No, you haven’t. Your checking account is not a physical reality. It is an accounting notation. You could travel to your bank, and walk into the lobby, and you would not be one inch closer to your checking account than if you had stayed home.

When you receive a printed checking account statement, you receive evidence you own the dollars in your checking account. But, you never will see those dollars. They too, are not physical realities, but rather, accounting notations. In fact, you never will see a dollar, anywhere. No one on earth ever has seen a dollar.

A dollar bill is not a dollar.

A dollar bill is a piece of paper telling the world the bearer owns a dollar. It can be compared to a title. When you own a car or a house, you have a document telling the world you own that car or house. The document is called a “title.” The title is not the car or house. You can’t drive a title; you can’t live in a title. It’s just evidence of ownership. Your dollar bill is evidence you own that invisible dollar.

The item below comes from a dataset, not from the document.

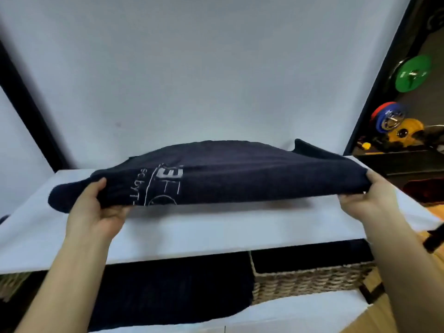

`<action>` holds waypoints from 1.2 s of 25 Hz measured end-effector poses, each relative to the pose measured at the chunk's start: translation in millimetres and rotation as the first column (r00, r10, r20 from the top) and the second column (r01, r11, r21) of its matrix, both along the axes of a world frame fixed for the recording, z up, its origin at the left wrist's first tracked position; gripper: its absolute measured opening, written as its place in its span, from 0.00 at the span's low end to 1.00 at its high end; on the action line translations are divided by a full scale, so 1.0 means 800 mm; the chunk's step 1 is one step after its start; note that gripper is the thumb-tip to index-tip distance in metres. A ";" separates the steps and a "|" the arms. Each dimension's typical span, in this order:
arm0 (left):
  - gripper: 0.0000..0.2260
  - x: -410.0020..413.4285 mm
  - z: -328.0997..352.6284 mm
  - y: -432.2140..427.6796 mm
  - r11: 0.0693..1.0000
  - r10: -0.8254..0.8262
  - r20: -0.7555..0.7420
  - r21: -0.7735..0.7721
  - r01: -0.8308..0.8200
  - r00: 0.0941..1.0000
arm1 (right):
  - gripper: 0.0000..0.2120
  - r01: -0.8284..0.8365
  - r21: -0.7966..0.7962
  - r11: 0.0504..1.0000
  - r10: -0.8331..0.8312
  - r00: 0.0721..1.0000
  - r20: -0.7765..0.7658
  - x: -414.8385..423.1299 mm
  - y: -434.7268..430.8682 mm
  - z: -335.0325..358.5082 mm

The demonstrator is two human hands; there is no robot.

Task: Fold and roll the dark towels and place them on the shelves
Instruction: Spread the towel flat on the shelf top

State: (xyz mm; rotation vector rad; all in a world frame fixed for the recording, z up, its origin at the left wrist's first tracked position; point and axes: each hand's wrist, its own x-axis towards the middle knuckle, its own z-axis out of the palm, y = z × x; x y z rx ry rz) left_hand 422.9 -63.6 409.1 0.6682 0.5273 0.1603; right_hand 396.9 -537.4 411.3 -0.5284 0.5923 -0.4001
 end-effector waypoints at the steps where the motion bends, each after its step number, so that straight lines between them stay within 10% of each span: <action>1: 0.10 -0.023 -0.040 -0.002 1.000 0.003 -0.076 -0.028 -0.005 0.997 | 0.14 -0.043 0.010 0.999 0.044 0.996 -0.078 -0.017 0.000 -0.041; 8: 0.17 -0.050 -0.124 0.051 0.977 0.208 -0.182 -0.011 -0.213 0.961 | 0.14 -0.114 0.011 0.993 0.114 0.975 -0.188 -0.049 -0.023 -0.091; 11: 0.16 -0.058 -0.122 0.064 0.915 0.338 -0.218 0.302 -0.266 0.915 | 0.12 -0.075 -0.257 0.963 0.000 0.960 -0.279 -0.060 -0.046 -0.098; 12: 0.14 -0.068 -0.110 0.055 0.795 0.441 -0.168 0.530 -0.297 0.881 | 0.14 -0.057 -0.528 0.847 -0.139 0.936 -0.324 -0.069 -0.054 -0.096; 14: 0.17 -0.080 -0.079 0.031 0.237 0.533 0.145 0.920 -0.312 0.834 | 0.18 -0.060 -0.942 0.330 -0.430 0.879 -0.206 -0.075 -0.052 -0.077; 16: 0.19 -0.056 -0.050 -0.002 -0.183 0.194 0.282 0.951 -0.248 0.939 | 0.15 -0.101 -0.991 -0.088 -0.225 0.971 -0.079 -0.054 -0.005 -0.046; 18: 0.20 -0.015 -0.050 -0.039 -0.425 -0.256 -0.088 0.905 -0.030 0.963 | 0.17 -0.213 -0.874 -0.436 0.091 0.956 -0.278 -0.005 0.053 -0.039; 20: 0.25 0.013 -0.078 -0.064 -0.649 -0.286 -0.466 0.737 0.188 0.837 | 0.24 -0.347 -0.642 -0.684 0.104 0.824 -0.557 0.034 0.085 -0.057; 23: 0.30 0.035 -0.110 -0.044 -0.672 -0.074 -0.586 0.627 0.394 0.807 | 0.31 -0.525 -0.352 -0.775 -0.114 0.664 -0.739 0.045 0.080 -0.112; 30: 0.33 0.074 -0.106 0.024 -0.460 0.202 -0.648 0.599 0.655 0.735 | 0.37 -0.530 -0.343 -0.776 -0.162 0.692 -0.703 0.044 0.080 -0.120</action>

A dollar has no physical existence. You can’t hold a dollar. A dollar has no more substance than does a number. You can’t hold the number “one.” You can’t carry the number “ten.” When you write a check, from your invisible checking account, that check is a set of instructions telling your bank to debit your checking account and to credit the payee’s checking account.

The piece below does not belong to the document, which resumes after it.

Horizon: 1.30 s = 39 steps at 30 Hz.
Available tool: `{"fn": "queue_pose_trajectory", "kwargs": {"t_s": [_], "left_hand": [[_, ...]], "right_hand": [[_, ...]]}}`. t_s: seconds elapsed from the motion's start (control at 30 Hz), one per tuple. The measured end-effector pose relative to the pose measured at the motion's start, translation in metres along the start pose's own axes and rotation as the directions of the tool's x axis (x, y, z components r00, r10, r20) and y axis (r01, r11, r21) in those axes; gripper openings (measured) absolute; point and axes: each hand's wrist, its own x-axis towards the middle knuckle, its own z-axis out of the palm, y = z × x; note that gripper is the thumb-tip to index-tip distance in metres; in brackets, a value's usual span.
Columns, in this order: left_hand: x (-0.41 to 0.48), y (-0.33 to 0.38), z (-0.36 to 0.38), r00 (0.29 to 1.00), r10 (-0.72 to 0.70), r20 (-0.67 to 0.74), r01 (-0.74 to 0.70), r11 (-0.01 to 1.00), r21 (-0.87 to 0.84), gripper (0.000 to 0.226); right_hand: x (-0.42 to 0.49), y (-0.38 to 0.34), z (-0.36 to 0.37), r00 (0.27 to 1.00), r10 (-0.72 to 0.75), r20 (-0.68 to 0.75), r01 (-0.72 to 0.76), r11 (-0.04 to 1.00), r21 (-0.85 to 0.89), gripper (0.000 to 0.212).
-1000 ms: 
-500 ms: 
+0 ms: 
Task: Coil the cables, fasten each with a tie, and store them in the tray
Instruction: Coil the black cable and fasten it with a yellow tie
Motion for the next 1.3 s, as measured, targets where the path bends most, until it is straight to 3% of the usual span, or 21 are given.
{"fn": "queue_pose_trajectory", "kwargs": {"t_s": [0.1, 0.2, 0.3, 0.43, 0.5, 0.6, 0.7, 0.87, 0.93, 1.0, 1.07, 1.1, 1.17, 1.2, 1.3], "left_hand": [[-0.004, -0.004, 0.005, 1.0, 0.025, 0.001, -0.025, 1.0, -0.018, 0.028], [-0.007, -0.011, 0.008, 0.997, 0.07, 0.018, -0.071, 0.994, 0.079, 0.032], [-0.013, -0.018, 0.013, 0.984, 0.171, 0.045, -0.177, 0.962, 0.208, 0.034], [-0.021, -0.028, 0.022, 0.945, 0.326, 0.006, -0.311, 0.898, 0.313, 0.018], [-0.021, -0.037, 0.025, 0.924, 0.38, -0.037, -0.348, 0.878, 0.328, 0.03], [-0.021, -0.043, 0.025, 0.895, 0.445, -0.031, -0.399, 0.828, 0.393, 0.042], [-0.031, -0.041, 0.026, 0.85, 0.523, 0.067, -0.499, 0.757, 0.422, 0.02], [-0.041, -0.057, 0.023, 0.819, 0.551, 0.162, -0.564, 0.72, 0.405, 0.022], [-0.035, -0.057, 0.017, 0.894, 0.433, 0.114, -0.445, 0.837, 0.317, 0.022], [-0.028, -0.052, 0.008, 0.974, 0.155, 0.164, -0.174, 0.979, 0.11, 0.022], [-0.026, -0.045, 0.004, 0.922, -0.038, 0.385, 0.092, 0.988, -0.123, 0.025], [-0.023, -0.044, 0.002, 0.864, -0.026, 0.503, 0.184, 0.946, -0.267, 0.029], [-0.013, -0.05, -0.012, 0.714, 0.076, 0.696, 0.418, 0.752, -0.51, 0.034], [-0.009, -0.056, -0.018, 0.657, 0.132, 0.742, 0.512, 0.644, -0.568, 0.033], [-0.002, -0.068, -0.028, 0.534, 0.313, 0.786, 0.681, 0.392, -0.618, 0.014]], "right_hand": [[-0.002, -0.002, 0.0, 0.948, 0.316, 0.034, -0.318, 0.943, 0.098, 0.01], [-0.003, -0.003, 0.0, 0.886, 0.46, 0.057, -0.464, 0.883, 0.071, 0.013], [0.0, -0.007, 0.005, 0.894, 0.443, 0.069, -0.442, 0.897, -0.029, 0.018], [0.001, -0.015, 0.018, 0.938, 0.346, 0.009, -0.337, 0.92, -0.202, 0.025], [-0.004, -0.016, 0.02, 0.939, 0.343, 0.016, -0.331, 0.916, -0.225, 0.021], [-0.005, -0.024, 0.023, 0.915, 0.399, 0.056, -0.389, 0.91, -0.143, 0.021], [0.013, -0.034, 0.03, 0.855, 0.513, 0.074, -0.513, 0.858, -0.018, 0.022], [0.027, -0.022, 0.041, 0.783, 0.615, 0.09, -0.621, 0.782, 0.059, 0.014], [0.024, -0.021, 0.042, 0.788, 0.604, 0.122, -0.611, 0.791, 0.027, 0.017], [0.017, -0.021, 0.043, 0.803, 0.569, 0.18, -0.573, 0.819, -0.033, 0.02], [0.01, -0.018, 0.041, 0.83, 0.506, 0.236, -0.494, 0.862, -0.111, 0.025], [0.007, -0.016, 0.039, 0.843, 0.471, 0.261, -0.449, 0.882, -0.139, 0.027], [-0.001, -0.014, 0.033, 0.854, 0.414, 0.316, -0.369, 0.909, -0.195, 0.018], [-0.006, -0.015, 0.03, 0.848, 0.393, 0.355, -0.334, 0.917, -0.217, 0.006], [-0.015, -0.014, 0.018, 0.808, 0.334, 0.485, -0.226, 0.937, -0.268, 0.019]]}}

One account is debited and another account is credited. No dollars move. They can’t. They aren’t physical. The peso, the euro, the mark, the pound, the yuan, – none of the world’s currencies are physical. They all are accounting notations.

The U.S. federal government has been Monetarily Sovereign since we went off the gold standard in 1971. Money creation no longer is limited by the availability of gold. Our Monetarily Sovereign government can pay any bill of any size at any time, merely by sending instructions to banks to credit bank accounts.

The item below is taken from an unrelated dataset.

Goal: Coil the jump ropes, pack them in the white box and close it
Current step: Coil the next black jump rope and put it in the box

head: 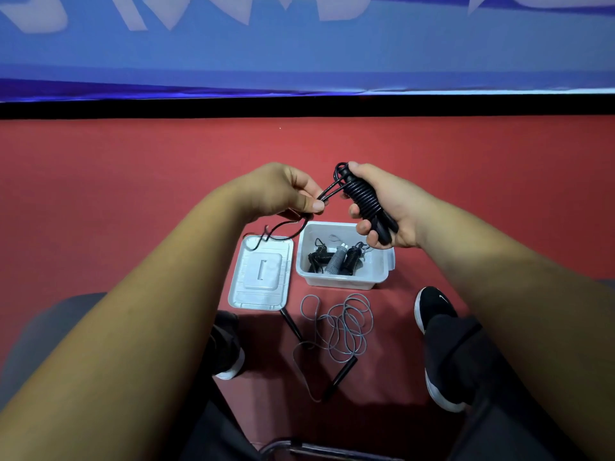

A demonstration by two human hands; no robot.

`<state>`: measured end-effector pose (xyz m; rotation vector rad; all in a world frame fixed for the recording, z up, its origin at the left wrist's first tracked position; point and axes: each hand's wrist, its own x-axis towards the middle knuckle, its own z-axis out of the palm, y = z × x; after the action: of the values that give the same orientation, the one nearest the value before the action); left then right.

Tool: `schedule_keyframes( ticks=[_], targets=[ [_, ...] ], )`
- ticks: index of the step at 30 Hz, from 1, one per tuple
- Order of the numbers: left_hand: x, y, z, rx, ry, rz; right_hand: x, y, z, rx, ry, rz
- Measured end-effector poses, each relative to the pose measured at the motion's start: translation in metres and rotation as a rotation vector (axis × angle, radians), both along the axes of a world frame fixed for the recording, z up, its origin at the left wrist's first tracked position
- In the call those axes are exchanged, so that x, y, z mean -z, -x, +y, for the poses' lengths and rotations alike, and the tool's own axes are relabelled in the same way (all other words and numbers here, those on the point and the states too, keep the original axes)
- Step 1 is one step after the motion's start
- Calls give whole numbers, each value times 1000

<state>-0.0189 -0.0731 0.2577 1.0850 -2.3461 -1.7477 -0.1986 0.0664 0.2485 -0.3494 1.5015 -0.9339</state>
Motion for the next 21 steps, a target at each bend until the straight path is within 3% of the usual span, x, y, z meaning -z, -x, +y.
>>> schedule_keyframes(
  ticks=[10, 16, 21],
  targets=[
    [5, 1, 2, -36, -85, -3, -3, 4, 2, -59, -13, -85],
    [8, 1, -1, 82, 73, 29, -8, 4, 5, -98, -7, -206],
    [7, -5, -5, 199, 219, -62, -10, 2, 6, -114, 11, -267]
  ],
)
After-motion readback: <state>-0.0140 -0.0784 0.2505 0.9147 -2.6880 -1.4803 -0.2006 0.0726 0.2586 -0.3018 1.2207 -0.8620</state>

The world’s financial structure is based on instructions to banks. When the federal government owes you $1,000, it sends you a check for $1,000, and you send the check to your bank. The check is not money. It is a written instruction to your bank to credit your account. The bank does as instructed, and your account balance is increased by $1,000. The federal government can send such checks – such instructions – endlessly. It doesn’t need to borrow or collect taxes. It merely sends instructions.

The federal government never “prints” dollars. Printing implies a physical creation. But dollars are not physical. Warren Mosler, uses the analogy of a football scoreboard. The government creates dollars by crediting bank accounts; the scoreboard creates points by posting them. The government never can run short of dollars just as the scoreboard never can run short of points.

Is paying a debt a burden to the federal government? Is posting a score a burden to the scoreboard? Does the federal government need to tax or borrow dollars? Does the scoreboard need to tax or borrow points?

Can the government run short of dollars? Can the scoreboard run short of points?

Would the posting of points be “unsustainable” as some claim the federal debt is?

The federal government pays all its bills by typing numbers into a computer – just like a scoreboard.

The dollar bill is an IOU. On its face is printed, “Federal Reserve Note.” The words “bill” and “note” describe debt instruments (as in “T-bill”and “T-note”). These instruments are held by creditors to demonstrate debt.

When you hold a dollar, who owes you what? The federal government owes you full faith and credit, which may not sound like much, but actually is powerful. It means:

1. The government will accept U.S. currency in payment of debts to the government
2. It unfailingly will pay all it’s dollar debts with U.S. dollars and will not default
3. It will force all your domestic creditors to accept U.S. dollars, if you offer it, to satisfy your debt.
4. It will not require domestic creditors to accept any other money
5. It will take action to protect the value of the dollar.
6. It will maintain a market for U.S. currency
7. It will continue to use U.S. currency and will not change to another currency.
8. All forms of U.S. currency will be reciprocal, that is five $1 bills always will equal one $5 bill and vice versa.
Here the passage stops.